Enfin, 6 années de travaux du projet Beeaflim ont permis de montrer le potentiel de la génétique pour améliorer l’efficacité alimentaire. Demain, via une simple prise de sang il sera possible d’estimer, de sélectionner et d’améliorer les animaux sur leur potentiel, conduisant à une meilleure valorisation de la ration, une économie de ressources et une baisse de la compétitivité feed/food. Des premiers liens entre efficience alimentaire et émissions de GES d’une part et précocité d’autre part devront être approfondis.
La génétique est un levier puissant dont les approches toujours plus intégratives contribueront à répondre aux défis de nos filières.
Cinétique de l’évolution de l’antibiorésistance chez le veau de boucherie.
La résistance aux antibiotiques est une problématique de santé publique, connue en médecine humaine depuis plus de 60 ans, a expliqué Jean-Yves Madec, de l’ANSES. L’usage des antibiotiques en agriculture conduit aussi à considérer cet enjeu comme prioritaire chez l’animal. D’après les données de surveillance, la problématique se pose en filière veau de boucherie. Compte tenu de cette situation, l’Anses a conduit avec INTERBEV dès 2013 une étude afin de caractériser la cinétique d’évolution de l’antibiorésistance au cours de l’engraissement des veaux de boucherie. Depuis 2019, les travaux se poursuivent à travers la cinétique d’acquisition de l’antibiorésistance des veaux de boucherie au cours des différentes étapes depuis l’élevage naisseur jusqu’aux ateliers d’engraissement pour identifier son origine et les facteurs influençant sa dissémination.
La finalité de ces travaux (prévu en 2022) sera d’identifier des leviers d’amélioration des pratiques et diminuer le niveau d’antibiorésistance dans cette filière.
Association des composés néoformés issus de la cuisson des viandes et des fibres alimentaires sur le risque du cancer du côlon.
Dans le cadre des recherches visant à étudier l’impact des produits néoformés issus des traitements thermiques de la viande sur le développement du cancer du côlon, les effets de 2 familles de molécules, les AAHs (Amines hétérocycliques Aromatiques) et les HAPs (Hydrocarbures Amines Hétérocycliques) ont été testés. Les résultats du projet ont été exposés par Michèle Sabbah, de l’Inserm et Latifa Najar d’Idele. Les effets de ces molécules ont été étudiées seules ou en association avec du butyrate mimant une fibre alimentaire, dans le cas de l’étude in vitro seules ou en association avec de l’inuline comme fibre alimentaire sur des souris in vivo.
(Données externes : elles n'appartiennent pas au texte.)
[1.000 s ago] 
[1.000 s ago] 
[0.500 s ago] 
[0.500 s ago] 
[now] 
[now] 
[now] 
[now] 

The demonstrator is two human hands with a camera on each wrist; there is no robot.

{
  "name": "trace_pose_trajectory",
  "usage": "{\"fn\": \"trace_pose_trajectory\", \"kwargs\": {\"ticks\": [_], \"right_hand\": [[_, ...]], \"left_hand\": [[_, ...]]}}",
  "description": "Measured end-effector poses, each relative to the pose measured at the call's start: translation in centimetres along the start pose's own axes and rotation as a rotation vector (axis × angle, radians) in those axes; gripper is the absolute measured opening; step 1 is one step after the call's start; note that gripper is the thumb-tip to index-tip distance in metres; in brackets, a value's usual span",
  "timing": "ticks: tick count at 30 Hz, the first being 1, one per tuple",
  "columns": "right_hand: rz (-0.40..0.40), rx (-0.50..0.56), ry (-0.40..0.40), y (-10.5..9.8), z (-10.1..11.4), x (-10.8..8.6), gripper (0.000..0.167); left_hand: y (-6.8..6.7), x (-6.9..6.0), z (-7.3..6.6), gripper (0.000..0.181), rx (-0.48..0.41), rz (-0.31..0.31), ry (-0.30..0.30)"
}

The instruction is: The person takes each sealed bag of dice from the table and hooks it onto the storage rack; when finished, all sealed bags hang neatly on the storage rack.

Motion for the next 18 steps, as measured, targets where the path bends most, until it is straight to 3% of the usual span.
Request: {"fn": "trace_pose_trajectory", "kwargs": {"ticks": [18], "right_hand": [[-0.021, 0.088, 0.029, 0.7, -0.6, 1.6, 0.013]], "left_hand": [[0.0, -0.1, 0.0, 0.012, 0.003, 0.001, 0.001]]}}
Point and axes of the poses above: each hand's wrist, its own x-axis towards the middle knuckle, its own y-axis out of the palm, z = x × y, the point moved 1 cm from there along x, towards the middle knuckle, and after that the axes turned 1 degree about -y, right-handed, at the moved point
L’ensemble de ce travail a montré i) In vitro que ces molécules n’induisent pas d’effet prolifératif et n’empêchent pas l’effet protecteur des fibres sur le côlon ii) In vivo, que les HAPs influent négativement sur la prise de poids des animaux, la diminution de la longueur du côlon et l’apparition de quelques masses palpables caractérisées par un tissu inflammé. Cet effet négatif des HAPs est annulé par l’inuline pour les paramètres poids et la longueur du côlon.
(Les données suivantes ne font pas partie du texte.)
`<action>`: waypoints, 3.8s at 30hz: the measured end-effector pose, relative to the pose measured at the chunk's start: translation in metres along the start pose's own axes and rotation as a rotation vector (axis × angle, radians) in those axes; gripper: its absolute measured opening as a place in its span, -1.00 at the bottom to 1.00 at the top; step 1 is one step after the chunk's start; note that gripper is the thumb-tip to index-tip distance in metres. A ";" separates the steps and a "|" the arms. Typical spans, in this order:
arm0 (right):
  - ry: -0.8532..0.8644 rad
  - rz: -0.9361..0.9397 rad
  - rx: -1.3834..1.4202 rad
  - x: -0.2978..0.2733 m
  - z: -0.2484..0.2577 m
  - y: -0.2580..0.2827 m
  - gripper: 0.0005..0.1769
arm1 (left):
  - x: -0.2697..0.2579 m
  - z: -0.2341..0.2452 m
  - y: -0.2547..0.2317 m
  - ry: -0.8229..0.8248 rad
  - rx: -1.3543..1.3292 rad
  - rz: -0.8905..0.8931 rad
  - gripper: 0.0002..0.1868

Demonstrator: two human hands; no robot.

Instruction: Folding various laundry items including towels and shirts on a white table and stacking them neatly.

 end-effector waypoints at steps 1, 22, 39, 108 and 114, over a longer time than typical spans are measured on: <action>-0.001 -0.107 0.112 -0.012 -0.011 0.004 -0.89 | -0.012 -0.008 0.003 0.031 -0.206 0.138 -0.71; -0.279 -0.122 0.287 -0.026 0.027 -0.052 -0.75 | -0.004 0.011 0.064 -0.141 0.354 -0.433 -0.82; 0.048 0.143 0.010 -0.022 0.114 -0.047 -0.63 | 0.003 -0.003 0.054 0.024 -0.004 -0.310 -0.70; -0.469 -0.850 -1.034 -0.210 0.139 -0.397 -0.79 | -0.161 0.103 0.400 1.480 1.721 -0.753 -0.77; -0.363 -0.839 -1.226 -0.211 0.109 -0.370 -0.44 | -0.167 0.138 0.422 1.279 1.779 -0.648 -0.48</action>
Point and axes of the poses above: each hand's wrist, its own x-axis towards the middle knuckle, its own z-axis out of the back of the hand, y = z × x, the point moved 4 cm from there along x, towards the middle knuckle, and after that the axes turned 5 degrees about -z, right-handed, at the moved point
Ces résultats suggèrent que les fibres pourraient avoir un rôle protecteur par réduction de l’inflammation colique en retardant l’apparition des lésions cancéreuses et témoignent de l’importance d’avoir un régime alimentaire équilibré (protéines animales, protéines végétales).
VI. CONCLUSION
INTERBEV s’engage chaque année dans de nombreux programmes et partenariats de recherche. Au travers des Matinales de la Recherche, I'Interprofession Elevage et Viande souhaite partager et diffuser quelques-uns de ses travaux et résultats emblématiques. Compte tenu du succès renouvelé de cette édition, la manifestation scientifique devrait être reconduite en 2023.